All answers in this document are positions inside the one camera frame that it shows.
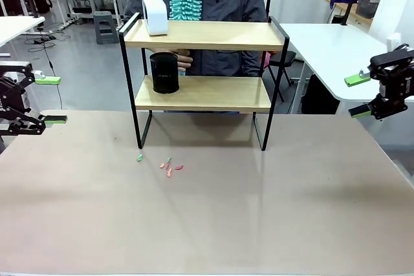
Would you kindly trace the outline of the black backpack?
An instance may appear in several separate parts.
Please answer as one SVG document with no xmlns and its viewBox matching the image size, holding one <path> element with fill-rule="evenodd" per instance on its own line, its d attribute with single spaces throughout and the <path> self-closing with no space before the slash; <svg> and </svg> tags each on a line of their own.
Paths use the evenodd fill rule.
<svg viewBox="0 0 414 276">
<path fill-rule="evenodd" d="M 40 14 L 46 14 L 50 12 L 53 7 L 51 0 L 34 0 L 36 9 Z"/>
</svg>

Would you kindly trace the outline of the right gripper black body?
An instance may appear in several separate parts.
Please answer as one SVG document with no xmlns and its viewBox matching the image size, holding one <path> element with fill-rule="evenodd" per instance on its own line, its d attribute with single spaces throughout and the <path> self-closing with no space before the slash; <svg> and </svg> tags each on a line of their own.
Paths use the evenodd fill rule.
<svg viewBox="0 0 414 276">
<path fill-rule="evenodd" d="M 405 99 L 414 96 L 414 50 L 401 44 L 374 56 L 369 71 L 370 78 L 379 81 L 379 93 L 369 103 L 371 114 L 381 120 L 406 111 Z"/>
</svg>

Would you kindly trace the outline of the person's right hand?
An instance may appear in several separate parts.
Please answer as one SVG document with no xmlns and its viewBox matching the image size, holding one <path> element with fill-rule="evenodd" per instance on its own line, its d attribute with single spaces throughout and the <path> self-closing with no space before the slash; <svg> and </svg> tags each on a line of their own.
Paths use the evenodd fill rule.
<svg viewBox="0 0 414 276">
<path fill-rule="evenodd" d="M 177 56 L 178 69 L 185 72 L 193 63 L 193 58 L 190 56 L 190 51 L 186 49 L 177 49 L 174 51 Z"/>
</svg>

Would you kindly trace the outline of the black folding chair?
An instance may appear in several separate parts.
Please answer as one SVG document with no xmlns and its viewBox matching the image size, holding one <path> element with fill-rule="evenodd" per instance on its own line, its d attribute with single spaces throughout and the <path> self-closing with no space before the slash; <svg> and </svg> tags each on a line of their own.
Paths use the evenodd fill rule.
<svg viewBox="0 0 414 276">
<path fill-rule="evenodd" d="M 284 63 L 281 62 L 280 52 L 267 53 L 266 61 L 265 61 L 265 69 L 268 69 L 274 84 L 276 84 L 276 76 L 273 73 L 272 67 L 280 68 L 280 66 L 283 65 L 283 74 L 285 75 L 286 81 L 289 87 L 293 85 L 293 81 L 289 78 L 286 68 L 291 67 L 295 59 L 296 59 L 296 53 L 293 51 L 289 51 L 289 50 L 287 51 L 287 54 L 285 56 Z"/>
</svg>

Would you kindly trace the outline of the black mesh pen cup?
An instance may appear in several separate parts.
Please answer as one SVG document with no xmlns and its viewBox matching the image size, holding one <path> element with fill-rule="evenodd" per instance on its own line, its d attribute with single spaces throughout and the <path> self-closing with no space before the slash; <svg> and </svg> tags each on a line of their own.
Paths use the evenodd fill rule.
<svg viewBox="0 0 414 276">
<path fill-rule="evenodd" d="M 172 94 L 179 90 L 178 57 L 171 52 L 157 52 L 150 56 L 153 90 Z"/>
</svg>

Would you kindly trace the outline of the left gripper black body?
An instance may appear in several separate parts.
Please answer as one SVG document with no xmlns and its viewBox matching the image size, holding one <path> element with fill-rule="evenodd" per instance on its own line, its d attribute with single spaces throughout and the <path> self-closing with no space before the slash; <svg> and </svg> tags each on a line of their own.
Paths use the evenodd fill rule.
<svg viewBox="0 0 414 276">
<path fill-rule="evenodd" d="M 32 110 L 25 88 L 35 82 L 27 61 L 0 61 L 0 136 L 41 135 L 45 116 Z"/>
</svg>

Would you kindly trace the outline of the two-tier wooden shelf black frame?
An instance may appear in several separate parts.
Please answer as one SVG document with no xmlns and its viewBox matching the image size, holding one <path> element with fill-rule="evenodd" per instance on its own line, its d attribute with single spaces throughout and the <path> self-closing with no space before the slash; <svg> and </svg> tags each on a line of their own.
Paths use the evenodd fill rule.
<svg viewBox="0 0 414 276">
<path fill-rule="evenodd" d="M 151 78 L 145 75 L 135 92 L 127 48 L 140 48 L 143 59 L 146 58 L 144 52 L 151 48 L 183 48 L 247 50 L 262 54 L 279 52 L 284 61 L 290 38 L 282 26 L 273 17 L 269 17 L 266 23 L 169 21 L 168 26 L 168 34 L 150 36 L 145 21 L 135 13 L 118 34 L 138 148 L 145 144 L 153 111 L 224 111 L 251 114 L 260 148 L 265 150 L 277 97 L 268 96 L 261 76 L 181 76 L 177 92 L 161 95 L 150 90 Z"/>
</svg>

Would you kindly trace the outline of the black bin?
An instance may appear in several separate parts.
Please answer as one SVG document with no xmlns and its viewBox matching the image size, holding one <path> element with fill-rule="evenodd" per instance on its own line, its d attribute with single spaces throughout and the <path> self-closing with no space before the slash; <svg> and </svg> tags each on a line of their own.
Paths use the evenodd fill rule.
<svg viewBox="0 0 414 276">
<path fill-rule="evenodd" d="M 336 114 L 340 101 L 337 100 L 313 74 L 307 85 L 307 90 L 301 99 L 302 114 Z"/>
</svg>

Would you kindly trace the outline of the white table with round edge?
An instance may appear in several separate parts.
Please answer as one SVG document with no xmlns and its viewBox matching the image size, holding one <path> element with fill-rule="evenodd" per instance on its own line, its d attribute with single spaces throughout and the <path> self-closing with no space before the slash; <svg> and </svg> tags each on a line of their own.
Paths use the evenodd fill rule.
<svg viewBox="0 0 414 276">
<path fill-rule="evenodd" d="M 37 35 L 35 29 L 45 22 L 44 17 L 4 16 L 0 17 L 0 47 L 21 34 Z"/>
</svg>

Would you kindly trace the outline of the grey plastic step stool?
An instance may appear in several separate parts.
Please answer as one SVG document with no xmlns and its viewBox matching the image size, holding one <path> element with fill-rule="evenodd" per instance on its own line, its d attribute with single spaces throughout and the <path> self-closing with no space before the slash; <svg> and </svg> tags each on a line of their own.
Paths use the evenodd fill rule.
<svg viewBox="0 0 414 276">
<path fill-rule="evenodd" d="M 118 43 L 118 32 L 112 14 L 108 11 L 95 11 L 93 14 L 96 43 Z"/>
</svg>

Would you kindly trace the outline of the large white table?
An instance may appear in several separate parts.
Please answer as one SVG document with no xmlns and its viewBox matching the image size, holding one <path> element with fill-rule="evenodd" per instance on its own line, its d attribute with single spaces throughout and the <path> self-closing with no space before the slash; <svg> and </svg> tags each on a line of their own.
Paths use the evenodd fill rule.
<svg viewBox="0 0 414 276">
<path fill-rule="evenodd" d="M 373 56 L 386 53 L 384 43 L 352 25 L 282 23 L 281 27 L 305 62 L 291 114 L 298 111 L 305 76 L 310 71 L 340 101 L 337 114 L 344 113 L 349 103 L 370 102 L 378 94 L 376 80 L 348 87 L 345 78 L 366 68 Z"/>
</svg>
★ ★ ★ ★ ★
PROBLEM STATEMENT | Print each entry shown above with exact wording and no pictures.

ANSWER TO THIS EXERCISE |
All answers in this document are positions inside the one camera frame that it shows.
Would you kindly trace the outline of the black backpack?
An instance may appear in several separate parts.
Please answer as one SVG document with no xmlns and its viewBox matching the image size, holding one <path> element with fill-rule="evenodd" per instance on its own line, its d attribute with single spaces throughout and the <path> self-closing with no space before the slash; <svg> and </svg> tags each on a line of their own.
Paths use the evenodd fill rule.
<svg viewBox="0 0 414 276">
<path fill-rule="evenodd" d="M 40 14 L 46 14 L 50 12 L 53 7 L 51 0 L 34 0 L 36 9 Z"/>
</svg>

Would you kindly trace the outline of the right gripper black body?
An instance may appear in several separate parts.
Please answer as one SVG document with no xmlns and its viewBox matching the image size, holding one <path> element with fill-rule="evenodd" per instance on its own line, its d attribute with single spaces throughout and the <path> self-closing with no space before the slash; <svg> and </svg> tags each on a line of their own.
Paths use the evenodd fill rule.
<svg viewBox="0 0 414 276">
<path fill-rule="evenodd" d="M 405 99 L 414 96 L 414 50 L 401 44 L 374 56 L 369 71 L 370 78 L 379 81 L 379 93 L 369 103 L 371 114 L 381 120 L 406 111 Z"/>
</svg>

Would you kindly trace the outline of the person's right hand?
An instance may appear in several separate parts.
Please answer as one SVG document with no xmlns and its viewBox matching the image size, holding one <path> element with fill-rule="evenodd" per instance on its own line, its d attribute with single spaces throughout and the <path> self-closing with no space before the slash; <svg> and </svg> tags each on a line of their own.
Paths use the evenodd fill rule.
<svg viewBox="0 0 414 276">
<path fill-rule="evenodd" d="M 177 56 L 178 69 L 185 72 L 193 63 L 193 58 L 190 56 L 190 51 L 186 49 L 177 49 L 174 51 Z"/>
</svg>

Would you kindly trace the outline of the black folding chair?
An instance may appear in several separate parts.
Please answer as one SVG document with no xmlns and its viewBox matching the image size, holding one <path> element with fill-rule="evenodd" per instance on its own line, its d attribute with single spaces throughout and the <path> self-closing with no space before the slash; <svg> and </svg> tags each on a line of their own.
Paths use the evenodd fill rule.
<svg viewBox="0 0 414 276">
<path fill-rule="evenodd" d="M 284 63 L 281 62 L 280 52 L 267 53 L 266 61 L 265 61 L 265 69 L 268 69 L 274 84 L 276 84 L 276 76 L 273 73 L 272 67 L 280 68 L 280 66 L 283 65 L 283 74 L 285 75 L 286 81 L 289 87 L 293 85 L 293 81 L 289 78 L 286 68 L 291 67 L 295 59 L 296 59 L 296 53 L 293 51 L 289 51 L 289 50 L 287 51 L 287 54 L 285 56 Z"/>
</svg>

Would you kindly trace the outline of the black mesh pen cup?
An instance may appear in several separate parts.
Please answer as one SVG document with no xmlns and its viewBox matching the image size, holding one <path> element with fill-rule="evenodd" per instance on its own line, its d attribute with single spaces throughout and the <path> self-closing with no space before the slash; <svg> and </svg> tags each on a line of their own.
Paths use the evenodd fill rule.
<svg viewBox="0 0 414 276">
<path fill-rule="evenodd" d="M 172 94 L 179 90 L 178 57 L 171 52 L 157 52 L 150 56 L 153 90 Z"/>
</svg>

Would you kindly trace the outline of the left gripper black body?
An instance may appear in several separate parts.
Please answer as one SVG document with no xmlns and its viewBox matching the image size, holding one <path> element with fill-rule="evenodd" per instance on its own line, its d attribute with single spaces throughout and the <path> self-closing with no space before the slash; <svg> and </svg> tags each on a line of their own.
Paths use the evenodd fill rule.
<svg viewBox="0 0 414 276">
<path fill-rule="evenodd" d="M 32 110 L 25 88 L 35 82 L 27 61 L 0 61 L 0 136 L 41 135 L 45 116 Z"/>
</svg>

Would you kindly trace the outline of the two-tier wooden shelf black frame?
An instance may appear in several separate parts.
Please answer as one SVG document with no xmlns and its viewBox matching the image size, holding one <path> element with fill-rule="evenodd" per instance on its own line, its d attribute with single spaces throughout and the <path> self-closing with no space before the slash; <svg> and </svg> tags each on a line of their own.
Paths use the evenodd fill rule.
<svg viewBox="0 0 414 276">
<path fill-rule="evenodd" d="M 151 78 L 145 75 L 135 92 L 127 48 L 140 48 L 143 59 L 146 58 L 144 52 L 151 48 L 183 48 L 247 50 L 262 54 L 279 52 L 284 61 L 290 38 L 282 26 L 273 17 L 269 17 L 266 23 L 169 21 L 168 26 L 168 34 L 150 36 L 145 21 L 135 13 L 118 34 L 138 148 L 145 144 L 153 111 L 224 111 L 251 114 L 260 148 L 265 150 L 277 97 L 268 96 L 261 76 L 181 76 L 177 92 L 161 95 L 150 90 Z"/>
</svg>

Would you kindly trace the outline of the black bin?
An instance may appear in several separate parts.
Please answer as one SVG document with no xmlns and its viewBox matching the image size, holding one <path> element with fill-rule="evenodd" per instance on its own line, its d attribute with single spaces throughout and the <path> self-closing with no space before the slash; <svg> and </svg> tags each on a line of their own.
Paths use the evenodd fill rule.
<svg viewBox="0 0 414 276">
<path fill-rule="evenodd" d="M 336 114 L 340 101 L 337 100 L 313 74 L 307 85 L 307 90 L 301 99 L 302 114 Z"/>
</svg>

Would you kindly trace the outline of the white table with round edge?
An instance may appear in several separate parts.
Please answer as one SVG document with no xmlns and its viewBox matching the image size, holding one <path> element with fill-rule="evenodd" per instance on its own line, its d attribute with single spaces throughout and the <path> self-closing with no space before the slash; <svg> and </svg> tags each on a line of their own.
Paths use the evenodd fill rule.
<svg viewBox="0 0 414 276">
<path fill-rule="evenodd" d="M 37 35 L 35 29 L 45 22 L 44 17 L 4 16 L 0 17 L 0 47 L 21 34 Z"/>
</svg>

Would you kindly trace the outline of the grey plastic step stool?
An instance may appear in several separate parts.
Please answer as one SVG document with no xmlns and its viewBox matching the image size, holding one <path> element with fill-rule="evenodd" per instance on its own line, its d attribute with single spaces throughout and the <path> self-closing with no space before the slash; <svg> and </svg> tags each on a line of their own.
Paths use the evenodd fill rule.
<svg viewBox="0 0 414 276">
<path fill-rule="evenodd" d="M 118 43 L 118 32 L 112 14 L 108 11 L 95 11 L 93 14 L 96 43 Z"/>
</svg>

Would you kindly trace the outline of the large white table?
An instance may appear in several separate parts.
Please answer as one SVG document with no xmlns and its viewBox matching the image size, holding one <path> element with fill-rule="evenodd" per instance on its own line, its d attribute with single spaces throughout and the <path> self-closing with no space before the slash; <svg> and </svg> tags each on a line of their own.
Paths use the evenodd fill rule.
<svg viewBox="0 0 414 276">
<path fill-rule="evenodd" d="M 373 56 L 386 53 L 384 43 L 352 25 L 282 23 L 281 27 L 305 62 L 291 114 L 298 111 L 305 76 L 310 71 L 340 101 L 337 114 L 344 113 L 349 103 L 370 102 L 378 94 L 376 80 L 348 87 L 345 78 L 366 68 Z"/>
</svg>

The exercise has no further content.